Reinier Zwitserloot said something interesting
What’s worth more? The macro facilities or the provably linear-time chasability of code identifiers and the like? All I know is: I have never read a satisfactory answer to the dilemma, merely a boatload of silent assumptions that the expressive power must be better… somehow.
I’m a simple man, and what matters to me is the amount of time it takes me to design code, to write code, to debug code, to understand the code that others have written, and to write code that others will understand.
The one factor that has risen above all others for these tasks is the signal to noise ratio
in code. This idea has been far, far better explained as the difference between “accidental” and “inherent” (or “actual”) difficulty in programming.
Pick up the source code for a program and three highlighter markers, one green, one yellow, and one red. Go through the source. If you don’t understand what something does, mark it in red. If you understand it, but it has everything to do with the accidental difficulty of the implementation and nothing to do with the inherent difficulty of the problem, mark it in yellow. And finally, if something seems to express the problem and its solution fairly directly in an manner you understand, mark it in green.
What could be simpler? We want more green, less yellow, and absolutely no red in our programs. We can’t escape the yellow marker: if we like (I only say if
we like) Ruby on Rails, we like the fact that our code has lots of green, because it’s written in a DSL aimed at CRUD applications on the web. But if we look inside Rails, we see lots of stuff that is yellow or—horribly for us—red. The yellow under the covers makes the green in our code possible.
Ad: Raymond Smullyan introduces Godel's incompleteness theorems and some interesting related results though puzzles about knights, knaves, and their ability to become self-aware.)
(I dare say that this was once the philosophy behind enterprisey stuff like SOAP and J2EE. Somebody, somewhere felt that these frameworks could help programmers write stuff that focused on the task at hand and left the accidental difficulties, the “gory details” as they were, to the framework.)Concentration
This is the principle behind structured programming and every programming language where we can build our own abstractions.
It’s not that we eliminate the yellow. Rather, we shift it away from the green so that there's one nice place where everything is green: we say that this is our solution, this is our idea. And there's this other mass of yellow that makes the green work, we say this is our infrastructure, this is the hardest working code in show business.
The opposite of this is where the green and yellow is all mixed up. This is why Design Patterns
are a sign of weakness, not of strength. With a pattern, you have yellow code intermingled with your green code. You may be so used to it you think you don’t see the yellow, but nevertheless your Visitor or your Singleton or your Adapter is there taking up space and diluting your ideas.
At a finer level, this is why iteration—especially when we maintain our own index variables—is weaker code than mapping and folding. Yellow code like
is sprayed all over our problem logic.
When the green is all in once place, we can look at it and verify it and think about it with our Inherent Difficulty
hat on. And by segregating all of the yellow code into its own place, we can look at it and verify it and think about it with our Accidental Difficulty or Implementation
Further to that, my experience is that our green code sometimes changes in really fundamental ways.
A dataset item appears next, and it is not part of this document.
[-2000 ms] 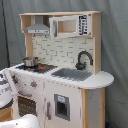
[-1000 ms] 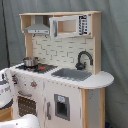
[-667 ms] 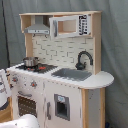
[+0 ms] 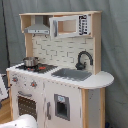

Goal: Play with the kitchen

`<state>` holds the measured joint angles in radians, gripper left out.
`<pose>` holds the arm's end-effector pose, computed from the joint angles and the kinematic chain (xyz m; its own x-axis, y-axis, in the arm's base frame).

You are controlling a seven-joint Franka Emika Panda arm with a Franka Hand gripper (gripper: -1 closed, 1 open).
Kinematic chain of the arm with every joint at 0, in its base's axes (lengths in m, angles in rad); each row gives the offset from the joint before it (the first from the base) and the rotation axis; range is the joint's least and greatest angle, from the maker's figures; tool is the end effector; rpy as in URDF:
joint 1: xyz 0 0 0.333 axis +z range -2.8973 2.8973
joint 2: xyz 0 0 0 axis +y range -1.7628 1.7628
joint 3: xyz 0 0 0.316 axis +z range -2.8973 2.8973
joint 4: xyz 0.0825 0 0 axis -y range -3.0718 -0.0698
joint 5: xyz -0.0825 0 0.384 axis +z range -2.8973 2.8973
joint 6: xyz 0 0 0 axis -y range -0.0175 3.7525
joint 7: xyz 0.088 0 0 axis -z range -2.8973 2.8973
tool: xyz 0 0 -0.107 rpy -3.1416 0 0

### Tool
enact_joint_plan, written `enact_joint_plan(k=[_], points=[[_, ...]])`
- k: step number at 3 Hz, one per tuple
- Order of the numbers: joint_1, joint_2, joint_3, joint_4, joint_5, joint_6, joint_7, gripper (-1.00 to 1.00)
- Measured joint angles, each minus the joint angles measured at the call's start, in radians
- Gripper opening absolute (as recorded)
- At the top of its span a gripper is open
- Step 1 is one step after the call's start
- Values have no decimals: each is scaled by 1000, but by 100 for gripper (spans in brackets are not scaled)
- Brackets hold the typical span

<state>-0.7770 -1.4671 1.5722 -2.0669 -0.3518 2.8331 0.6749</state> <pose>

Requirements change, our understanding changes, and we must make drastic changes to the fundamental logic behind our programs. When the green is in one place, you change it and—cross your fingers—you’re done.
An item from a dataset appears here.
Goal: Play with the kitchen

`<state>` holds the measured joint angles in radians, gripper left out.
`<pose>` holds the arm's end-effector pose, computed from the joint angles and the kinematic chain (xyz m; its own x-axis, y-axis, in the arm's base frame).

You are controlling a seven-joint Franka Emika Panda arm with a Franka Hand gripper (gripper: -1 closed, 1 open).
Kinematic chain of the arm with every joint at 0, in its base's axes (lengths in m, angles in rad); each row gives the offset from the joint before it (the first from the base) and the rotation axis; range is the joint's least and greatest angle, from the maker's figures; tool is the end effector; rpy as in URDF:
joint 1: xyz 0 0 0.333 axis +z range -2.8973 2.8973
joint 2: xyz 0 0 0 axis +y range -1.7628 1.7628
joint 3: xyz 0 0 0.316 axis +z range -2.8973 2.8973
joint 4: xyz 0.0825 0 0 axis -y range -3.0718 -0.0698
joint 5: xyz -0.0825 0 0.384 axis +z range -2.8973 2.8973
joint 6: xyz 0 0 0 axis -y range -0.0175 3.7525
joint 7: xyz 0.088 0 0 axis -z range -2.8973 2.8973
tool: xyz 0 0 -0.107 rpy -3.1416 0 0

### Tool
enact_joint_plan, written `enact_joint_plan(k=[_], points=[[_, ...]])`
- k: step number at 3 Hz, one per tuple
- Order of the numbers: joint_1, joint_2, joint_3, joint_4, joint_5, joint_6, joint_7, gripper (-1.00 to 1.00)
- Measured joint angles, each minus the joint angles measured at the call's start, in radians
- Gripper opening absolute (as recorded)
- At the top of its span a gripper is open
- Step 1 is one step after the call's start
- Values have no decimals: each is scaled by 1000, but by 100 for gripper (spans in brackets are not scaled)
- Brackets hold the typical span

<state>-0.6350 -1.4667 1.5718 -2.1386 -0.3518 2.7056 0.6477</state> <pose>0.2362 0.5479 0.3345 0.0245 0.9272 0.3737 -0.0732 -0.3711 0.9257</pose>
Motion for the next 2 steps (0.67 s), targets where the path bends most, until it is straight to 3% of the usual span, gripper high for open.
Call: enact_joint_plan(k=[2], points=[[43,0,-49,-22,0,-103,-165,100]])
The yellow code is as obstinate and coupled and messy as ever, but you don’t touch it. When your code is intermingles, the slightest change to your program logic breaks all of your infrastructure and patterns in unpredictable ways. Coupling in yellow code is bad, but coupling yellow code to green code is hideous.
That's the appeal of Domain-Specific Languages and Metaprogramming. When done right, there's no less implementation or accidentally difficult code, but it’s sharply separated from the code that solves the inherent difficulties of our problem.So, does size matter?
I’m very comfortable with the idea that some languages enable more green and less yellow through sheer economy of expression. But I’m also comfortable with the idea that other languages may offer more green and less yellow or more separation of green and yellow through different mechanisms.
If two programs do much the same thing and one is smaller than the other, I’m not going to jump right up and say that the former is necessarily
better or that the former’s language/framework/libraries are necessarily better.
At the moment, I want to look at them both and start colouring. If the longer program has more green code, or has it all in one place, or if the shorter program is marred by red… I’m inclined to say the short one isn’t the best we can do.
So… if expressiveness is measured by economy of expression, I don’t think it is always better. And should we pursue economy at the expense of separating the solution to inherent and accidental difficulties, I think we make our code less worse, not better.